┌─ Available records

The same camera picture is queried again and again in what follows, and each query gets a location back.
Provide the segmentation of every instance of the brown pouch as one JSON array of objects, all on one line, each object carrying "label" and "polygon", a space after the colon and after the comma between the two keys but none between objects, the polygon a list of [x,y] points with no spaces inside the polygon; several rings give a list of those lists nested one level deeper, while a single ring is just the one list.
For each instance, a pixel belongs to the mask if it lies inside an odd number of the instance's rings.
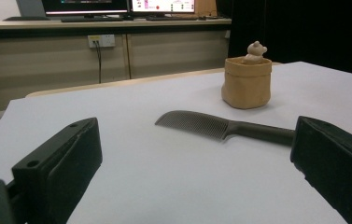
[{"label": "brown pouch", "polygon": [[244,58],[225,60],[222,99],[240,109],[266,105],[271,98],[272,61],[262,59],[260,64],[242,64]]}]

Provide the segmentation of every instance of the comb teeth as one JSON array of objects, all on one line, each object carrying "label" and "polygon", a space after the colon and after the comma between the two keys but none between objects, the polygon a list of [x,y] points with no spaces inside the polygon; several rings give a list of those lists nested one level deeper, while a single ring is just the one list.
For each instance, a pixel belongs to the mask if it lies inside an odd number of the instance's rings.
[{"label": "comb teeth", "polygon": [[155,123],[165,127],[200,133],[222,139],[228,127],[226,119],[191,111],[171,111],[162,115]]}]

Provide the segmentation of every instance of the plush toy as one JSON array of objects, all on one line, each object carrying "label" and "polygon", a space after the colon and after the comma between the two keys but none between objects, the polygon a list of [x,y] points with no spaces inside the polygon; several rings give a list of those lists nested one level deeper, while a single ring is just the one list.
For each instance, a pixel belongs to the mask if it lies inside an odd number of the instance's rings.
[{"label": "plush toy", "polygon": [[264,47],[260,41],[255,41],[250,44],[247,48],[248,55],[243,60],[244,64],[259,64],[262,62],[262,54],[268,51],[266,47]]}]

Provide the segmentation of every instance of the monitor screen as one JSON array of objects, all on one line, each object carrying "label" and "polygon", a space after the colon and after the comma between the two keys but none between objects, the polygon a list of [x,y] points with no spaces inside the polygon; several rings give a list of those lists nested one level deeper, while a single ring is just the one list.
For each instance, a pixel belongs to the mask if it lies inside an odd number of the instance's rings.
[{"label": "monitor screen", "polygon": [[131,12],[194,13],[195,0],[131,0]]},{"label": "monitor screen", "polygon": [[48,17],[124,14],[128,0],[42,0]]}]

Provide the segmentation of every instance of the keyboard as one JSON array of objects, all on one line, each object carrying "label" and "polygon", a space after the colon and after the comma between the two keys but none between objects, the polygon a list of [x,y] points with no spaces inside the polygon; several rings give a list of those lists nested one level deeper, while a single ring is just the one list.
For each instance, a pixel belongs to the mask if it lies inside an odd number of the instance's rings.
[{"label": "keyboard", "polygon": [[197,17],[154,17],[147,16],[146,21],[197,21]]},{"label": "keyboard", "polygon": [[98,17],[98,18],[62,18],[62,22],[89,22],[89,21],[123,21],[121,17]]}]

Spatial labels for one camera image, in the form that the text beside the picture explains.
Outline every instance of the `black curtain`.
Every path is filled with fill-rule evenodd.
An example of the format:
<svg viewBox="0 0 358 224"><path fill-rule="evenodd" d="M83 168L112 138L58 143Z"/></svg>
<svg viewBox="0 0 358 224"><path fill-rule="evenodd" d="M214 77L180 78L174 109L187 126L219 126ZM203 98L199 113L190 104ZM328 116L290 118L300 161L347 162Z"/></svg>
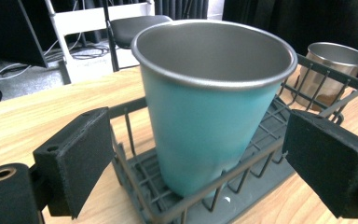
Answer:
<svg viewBox="0 0 358 224"><path fill-rule="evenodd" d="M270 31L302 55L321 41L358 49L358 0L226 0L223 20Z"/></svg>
<svg viewBox="0 0 358 224"><path fill-rule="evenodd" d="M174 21L187 19L184 15L187 4L190 19L207 19L209 0L155 0L156 14L169 16Z"/></svg>

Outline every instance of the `black wire rack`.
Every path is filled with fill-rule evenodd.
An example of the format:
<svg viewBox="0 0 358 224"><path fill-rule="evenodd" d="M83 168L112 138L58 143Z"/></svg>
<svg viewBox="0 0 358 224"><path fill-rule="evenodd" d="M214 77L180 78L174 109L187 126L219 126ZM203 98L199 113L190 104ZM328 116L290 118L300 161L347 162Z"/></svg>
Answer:
<svg viewBox="0 0 358 224"><path fill-rule="evenodd" d="M298 83L299 79L286 79L238 165L231 170L222 171L221 176L212 183L186 197L176 195L164 184L155 149L137 151L137 136L132 131L131 114L147 108L145 98L110 108L111 119L124 117L130 142L129 149L124 148L115 135L113 125L113 164L117 178L128 192L144 223L231 222L295 172L282 154L290 111L302 108L340 124L343 121L342 110L358 96L358 78L339 73L301 55L298 55L298 63L308 68L307 73L314 70L324 75L320 88L328 78L343 84L334 102L325 105L317 100L320 88L312 96L308 96L301 92L303 84ZM297 97L306 99L308 105L299 106L296 103ZM321 111L312 111L313 105L319 106Z"/></svg>

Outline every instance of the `teal cup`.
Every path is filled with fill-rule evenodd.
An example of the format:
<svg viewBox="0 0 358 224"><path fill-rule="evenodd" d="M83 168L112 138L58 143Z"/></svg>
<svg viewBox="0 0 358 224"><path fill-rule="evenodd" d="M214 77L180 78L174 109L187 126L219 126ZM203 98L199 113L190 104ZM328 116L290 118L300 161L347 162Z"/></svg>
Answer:
<svg viewBox="0 0 358 224"><path fill-rule="evenodd" d="M238 164L295 51L265 31L225 21L170 21L132 41L162 178L186 196Z"/></svg>

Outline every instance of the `metal cup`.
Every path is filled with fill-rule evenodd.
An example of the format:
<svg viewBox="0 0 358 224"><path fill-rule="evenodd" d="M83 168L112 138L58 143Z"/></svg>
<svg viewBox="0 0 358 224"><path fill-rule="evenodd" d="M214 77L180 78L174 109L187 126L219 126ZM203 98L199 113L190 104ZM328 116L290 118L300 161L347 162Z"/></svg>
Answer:
<svg viewBox="0 0 358 224"><path fill-rule="evenodd" d="M238 164L294 50L267 32L224 21L172 21L138 34L161 175L186 196Z"/></svg>
<svg viewBox="0 0 358 224"><path fill-rule="evenodd" d="M349 76L356 77L358 75L357 49L352 49L334 43L313 43L308 46L307 58L316 63L324 64ZM307 70L308 68L305 67L300 69L300 75L296 87L298 89L300 86L299 83L304 81L304 84L299 91L309 96L309 98L312 98L318 90L319 86L322 84L324 75L319 74L313 70L309 70L307 74ZM335 99L337 99L337 96L339 95L342 87L342 83L328 77L320 88L315 99L329 106L334 103ZM310 100L300 96L297 96L296 101L303 106L308 106L310 103ZM321 108L317 105L312 105L311 109L317 111L321 110Z"/></svg>

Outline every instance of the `wooden table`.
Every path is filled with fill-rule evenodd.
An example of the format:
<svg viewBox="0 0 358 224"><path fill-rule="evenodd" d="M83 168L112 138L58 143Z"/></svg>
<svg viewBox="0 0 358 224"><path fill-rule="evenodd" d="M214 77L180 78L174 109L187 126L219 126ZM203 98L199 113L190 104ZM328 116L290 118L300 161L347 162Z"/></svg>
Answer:
<svg viewBox="0 0 358 224"><path fill-rule="evenodd" d="M32 152L77 115L144 96L139 68L122 70L96 80L62 86L0 103L0 165L34 164ZM358 98L344 110L342 127L358 135ZM139 122L140 129L145 125ZM145 139L151 140L146 129ZM139 223L129 197L108 166L84 205L79 218L51 217L50 223ZM358 223L335 219L312 189L294 175L237 223Z"/></svg>

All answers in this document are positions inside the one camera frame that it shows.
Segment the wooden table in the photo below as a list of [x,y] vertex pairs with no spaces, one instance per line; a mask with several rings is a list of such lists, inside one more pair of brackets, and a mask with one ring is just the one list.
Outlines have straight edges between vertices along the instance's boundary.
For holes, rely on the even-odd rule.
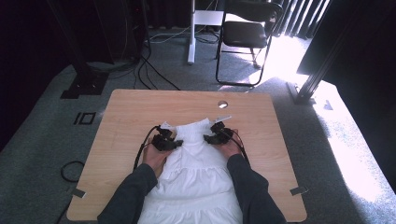
[[[226,101],[228,106],[219,108]],[[289,222],[306,219],[301,195],[292,196],[297,181],[268,94],[210,91],[115,90],[92,144],[67,212],[71,220],[96,220],[120,182],[132,172],[137,150],[149,130],[167,121],[173,126],[205,118],[238,129],[252,168],[270,182],[269,192]]]

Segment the white fabric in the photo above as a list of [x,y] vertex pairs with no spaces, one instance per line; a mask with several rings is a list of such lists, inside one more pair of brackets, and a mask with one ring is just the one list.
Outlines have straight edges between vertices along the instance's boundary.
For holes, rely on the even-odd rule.
[[177,126],[183,145],[167,158],[139,223],[242,223],[227,161],[204,134],[211,134],[209,119]]

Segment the dark wall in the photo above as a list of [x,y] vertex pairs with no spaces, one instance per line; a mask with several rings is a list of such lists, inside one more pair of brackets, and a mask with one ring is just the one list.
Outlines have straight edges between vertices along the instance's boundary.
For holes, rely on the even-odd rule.
[[299,73],[315,74],[336,41],[326,81],[337,87],[396,191],[396,1],[333,0]]
[[68,65],[35,1],[0,3],[0,150]]

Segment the person's arm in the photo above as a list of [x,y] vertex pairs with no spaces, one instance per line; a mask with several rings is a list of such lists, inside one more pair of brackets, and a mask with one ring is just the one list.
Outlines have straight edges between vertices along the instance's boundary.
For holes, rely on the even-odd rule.
[[155,146],[148,144],[143,152],[143,163],[122,181],[98,216],[98,223],[137,223],[145,197],[157,185],[166,157],[171,153],[158,151]]
[[146,195],[157,185],[152,168],[143,163],[117,188],[110,202],[98,216],[99,224],[137,223]]
[[[233,139],[242,146],[234,130]],[[268,193],[268,180],[253,171],[234,141],[214,146],[228,160],[227,168],[233,180],[235,195],[243,214],[243,223],[287,223]]]

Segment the gray carpet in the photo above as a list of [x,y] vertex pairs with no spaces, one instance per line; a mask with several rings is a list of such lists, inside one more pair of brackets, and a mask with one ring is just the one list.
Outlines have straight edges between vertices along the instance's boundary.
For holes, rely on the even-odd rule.
[[[320,96],[316,105],[295,105],[285,78],[276,74],[276,71],[285,73],[287,70],[271,65],[276,57],[269,59],[270,72],[266,69],[265,79],[258,87],[223,87],[214,75],[216,45],[197,42],[194,65],[187,65],[187,50],[188,40],[175,38],[152,44],[148,60],[183,91],[271,94],[298,183],[309,188],[303,195],[308,214],[303,223],[396,223],[395,194],[336,88],[324,85],[318,89],[318,92],[325,90],[323,95],[332,110],[328,109],[329,105],[321,104]],[[272,51],[274,56],[277,55],[276,47]],[[244,79],[257,72],[249,62],[238,63],[242,69],[232,68],[240,62],[233,56],[224,60],[222,71],[227,77]],[[99,63],[93,65],[104,67]],[[283,66],[294,69],[287,61]],[[158,89],[174,89],[153,70],[149,69],[148,73]],[[149,83],[145,73],[142,71],[141,74]],[[68,66],[52,80],[30,116],[0,154],[2,224],[56,223],[71,200],[67,191],[76,185],[62,179],[61,168],[70,161],[86,160],[111,92],[115,89],[145,89],[139,80],[135,83],[134,70],[115,72],[110,74],[102,95],[61,100],[62,92],[69,88],[74,76],[72,66]],[[74,124],[78,113],[91,112],[96,112],[91,125]],[[78,178],[80,172],[77,164],[66,171],[73,178]],[[365,197],[367,192],[373,195]],[[61,223],[74,222],[62,216]]]

└─

• **About this task**
When you come to the line containing "Provide the segmentation of every instance of the brown", give it and stop; before that, repeat each line of the material exactly from the first one.

• **Completed task**
The same camera picture is queried again and again in what follows, and each query gets a location back.
Provide the segmentation of every instance of the brown pouch as one JSON array of objects, all on one line, each object carrying "label" and "polygon", a space after the colon and after the comma between the two keys but none between objects, the polygon a list of [x,y] points with no spaces inside the polygon; several rings give a list of those lists nested one level deeper, while a single ring is just the one list.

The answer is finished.